### Directions
When a line of the records contains "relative", copy it.
[Available data]
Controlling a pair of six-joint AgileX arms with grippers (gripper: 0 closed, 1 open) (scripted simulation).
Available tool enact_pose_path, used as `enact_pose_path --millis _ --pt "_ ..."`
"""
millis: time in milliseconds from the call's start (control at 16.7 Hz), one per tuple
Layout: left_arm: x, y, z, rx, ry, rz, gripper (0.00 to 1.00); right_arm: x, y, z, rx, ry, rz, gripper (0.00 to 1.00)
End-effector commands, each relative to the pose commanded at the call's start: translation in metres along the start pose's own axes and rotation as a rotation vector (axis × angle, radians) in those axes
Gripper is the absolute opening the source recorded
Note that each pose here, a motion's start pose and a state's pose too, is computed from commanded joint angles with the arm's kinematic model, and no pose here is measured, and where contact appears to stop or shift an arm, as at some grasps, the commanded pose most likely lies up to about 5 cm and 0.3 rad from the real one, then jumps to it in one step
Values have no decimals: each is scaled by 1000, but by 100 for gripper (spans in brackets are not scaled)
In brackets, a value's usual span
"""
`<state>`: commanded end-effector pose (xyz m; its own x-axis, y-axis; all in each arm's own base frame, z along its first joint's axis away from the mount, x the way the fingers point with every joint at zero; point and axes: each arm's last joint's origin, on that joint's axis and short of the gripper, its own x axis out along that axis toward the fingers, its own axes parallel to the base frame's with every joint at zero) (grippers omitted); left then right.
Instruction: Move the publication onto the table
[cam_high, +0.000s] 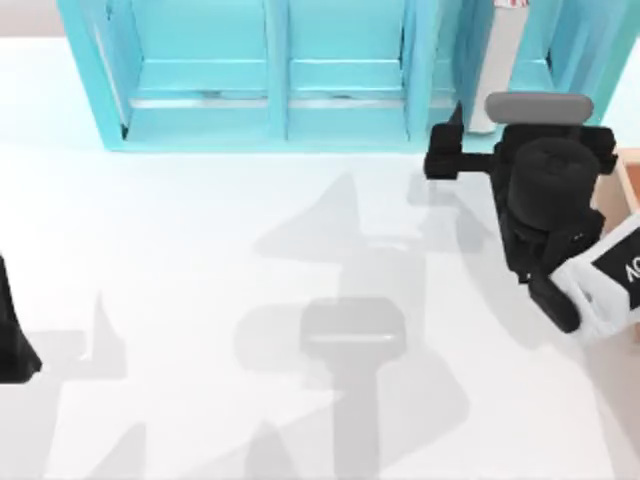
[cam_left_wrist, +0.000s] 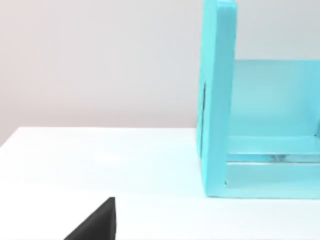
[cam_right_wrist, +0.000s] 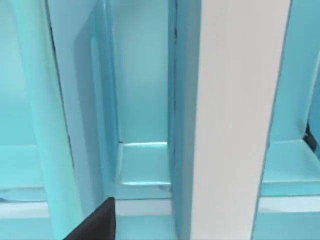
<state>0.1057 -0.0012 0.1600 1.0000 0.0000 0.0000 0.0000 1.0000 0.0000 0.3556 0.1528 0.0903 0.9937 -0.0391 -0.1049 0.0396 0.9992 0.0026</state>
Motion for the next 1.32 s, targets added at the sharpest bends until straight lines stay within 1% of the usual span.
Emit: enact_pose_path --millis 180,480,600,720,960,1320 --pt "0 0 0 0 0 0 100 22 3 0 1 -2 2 100" --pt "0 0 0 0 0 0 100 74 4 0 1 -4 2 100" --pt "0 0 0 0 0 0 100 89 3 1 1 -5 2 100" --pt "0 0 0 0 0 0 100 96 2 1 1 -3 2 100" --pt "0 0 0 0 0 0 100 96 1 1 1 -3 2 100" --pt "0 0 0 0 0 0 100 96 1 1 1 -3 2 55"
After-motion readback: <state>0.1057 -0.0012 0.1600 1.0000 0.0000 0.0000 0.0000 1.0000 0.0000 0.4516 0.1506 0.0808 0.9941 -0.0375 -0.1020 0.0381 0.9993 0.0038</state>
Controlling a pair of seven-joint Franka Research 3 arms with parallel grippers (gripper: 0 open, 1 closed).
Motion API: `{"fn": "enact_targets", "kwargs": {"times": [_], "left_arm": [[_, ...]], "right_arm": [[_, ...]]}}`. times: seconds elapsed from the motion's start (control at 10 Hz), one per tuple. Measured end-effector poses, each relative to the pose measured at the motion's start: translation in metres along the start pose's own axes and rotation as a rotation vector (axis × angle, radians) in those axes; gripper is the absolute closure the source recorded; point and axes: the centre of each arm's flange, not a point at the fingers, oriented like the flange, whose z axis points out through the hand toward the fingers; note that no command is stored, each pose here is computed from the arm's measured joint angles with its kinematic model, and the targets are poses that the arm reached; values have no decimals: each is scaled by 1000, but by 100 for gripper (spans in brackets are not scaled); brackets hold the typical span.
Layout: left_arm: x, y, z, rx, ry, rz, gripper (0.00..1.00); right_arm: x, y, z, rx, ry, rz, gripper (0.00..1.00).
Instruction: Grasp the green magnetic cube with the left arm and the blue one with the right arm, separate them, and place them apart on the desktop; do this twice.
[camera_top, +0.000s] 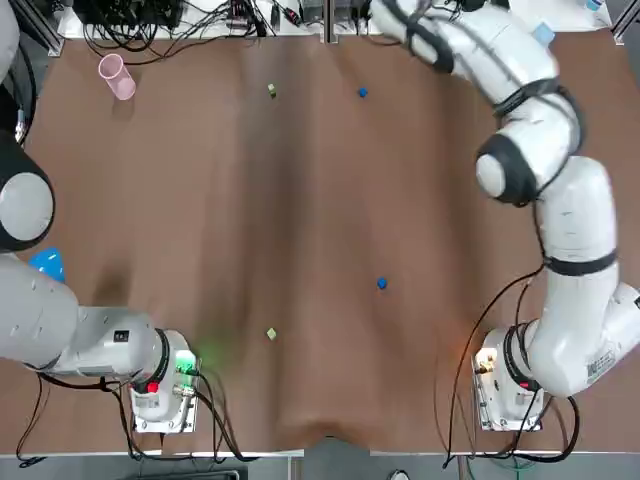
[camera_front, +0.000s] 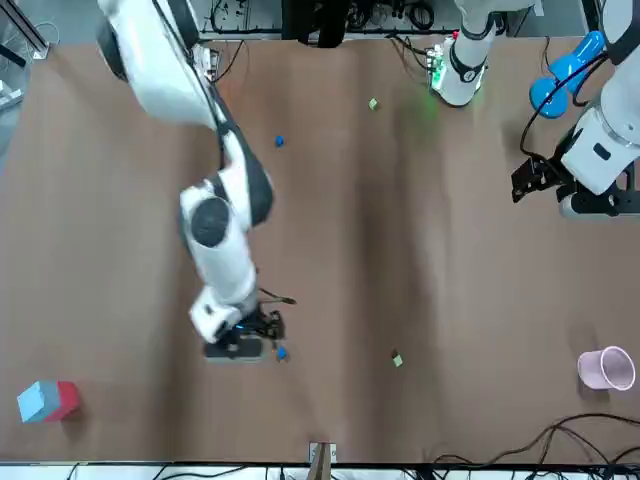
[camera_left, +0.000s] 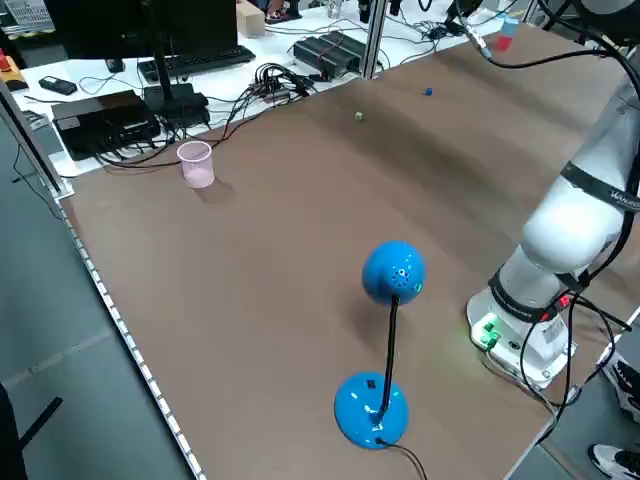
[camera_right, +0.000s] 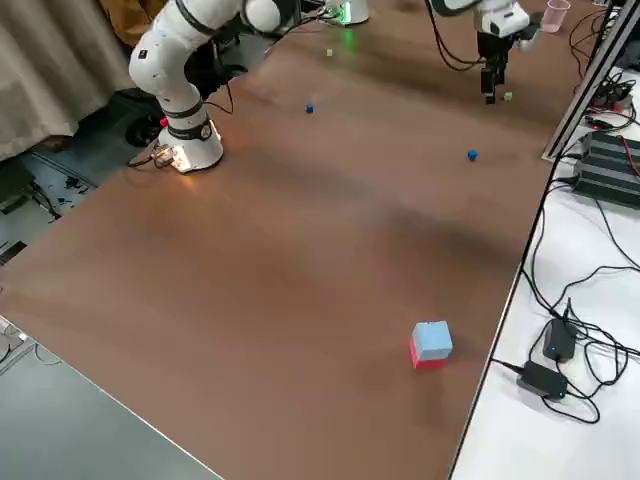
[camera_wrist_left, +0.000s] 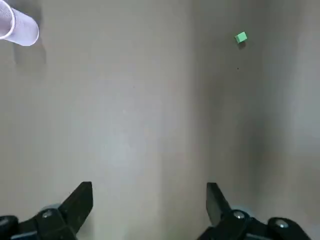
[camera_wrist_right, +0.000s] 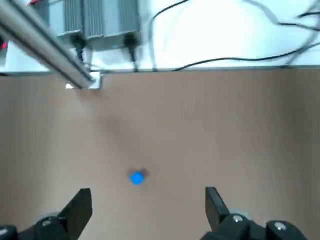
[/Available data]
### Answer to this exercise
End-effector commands, each relative to the pose commanded at the call's start: translation in metres along the start pose's own axes and rotation as a rotation vector (axis × angle, radians) in those axes
Motion API: `{"fn": "enact_targets", "kwargs": {"times": [_], "left_arm": [[_, ...]], "right_arm": [[_, ...]]}}`. times: seconds elapsed from the motion's start (control at 10 Hz), one per tuple. Measured end-effector poses, each relative to the pose measured at the motion's start: translation in metres along the start pose's own axes and rotation as a rotation vector (axis × angle, radians) in those axes; gripper is the absolute closure the source recorded; point and axes: the centre of each arm's flange, not a point at the fingers, oriented like the flange, whose z axis points out through the hand toward the fingers; note that no command is stored, each pose here is computed from the arm's measured joint angles with its kinematic model, and the targets are poses that the arm reached; values have no decimals: each is scaled by 1000, but by 100 for gripper (spans in brackets are not scaled); brackets hold the typical span.

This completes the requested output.